*** Opening of EXERCISE DATA ***
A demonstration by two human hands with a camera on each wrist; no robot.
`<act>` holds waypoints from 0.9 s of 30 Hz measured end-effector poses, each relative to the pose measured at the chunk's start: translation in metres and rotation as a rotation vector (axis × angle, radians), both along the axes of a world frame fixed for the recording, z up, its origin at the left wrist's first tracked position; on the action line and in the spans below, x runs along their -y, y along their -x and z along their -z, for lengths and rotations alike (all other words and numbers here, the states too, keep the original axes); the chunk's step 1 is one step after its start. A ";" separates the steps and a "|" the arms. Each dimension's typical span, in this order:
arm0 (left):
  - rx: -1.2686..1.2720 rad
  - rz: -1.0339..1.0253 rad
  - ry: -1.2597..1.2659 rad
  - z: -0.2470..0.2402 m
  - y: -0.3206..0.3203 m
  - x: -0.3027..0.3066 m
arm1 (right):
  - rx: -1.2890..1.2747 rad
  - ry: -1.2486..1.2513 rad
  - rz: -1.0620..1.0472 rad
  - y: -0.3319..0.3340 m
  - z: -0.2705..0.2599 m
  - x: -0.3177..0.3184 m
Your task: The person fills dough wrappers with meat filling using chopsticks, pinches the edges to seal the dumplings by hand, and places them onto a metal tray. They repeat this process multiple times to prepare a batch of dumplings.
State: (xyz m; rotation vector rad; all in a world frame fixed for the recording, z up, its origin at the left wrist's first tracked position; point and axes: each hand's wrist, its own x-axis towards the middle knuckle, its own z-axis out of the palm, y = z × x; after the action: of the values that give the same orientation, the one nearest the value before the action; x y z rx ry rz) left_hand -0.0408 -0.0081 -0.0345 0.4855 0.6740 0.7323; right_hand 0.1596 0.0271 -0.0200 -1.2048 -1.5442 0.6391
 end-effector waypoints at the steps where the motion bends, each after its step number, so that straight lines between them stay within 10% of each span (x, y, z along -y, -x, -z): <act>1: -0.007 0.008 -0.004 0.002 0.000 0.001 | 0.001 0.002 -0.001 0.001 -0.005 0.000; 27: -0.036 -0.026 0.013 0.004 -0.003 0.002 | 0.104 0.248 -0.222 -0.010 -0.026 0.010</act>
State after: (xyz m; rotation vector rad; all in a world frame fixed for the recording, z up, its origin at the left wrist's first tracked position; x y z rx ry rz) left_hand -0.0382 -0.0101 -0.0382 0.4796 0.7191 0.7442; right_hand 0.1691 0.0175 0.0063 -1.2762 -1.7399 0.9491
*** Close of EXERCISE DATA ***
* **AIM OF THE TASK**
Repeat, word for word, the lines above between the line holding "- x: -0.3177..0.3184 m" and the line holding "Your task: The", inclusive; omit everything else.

* **ANSWER SECTION**
  - x: -0.3177..0.3184 m
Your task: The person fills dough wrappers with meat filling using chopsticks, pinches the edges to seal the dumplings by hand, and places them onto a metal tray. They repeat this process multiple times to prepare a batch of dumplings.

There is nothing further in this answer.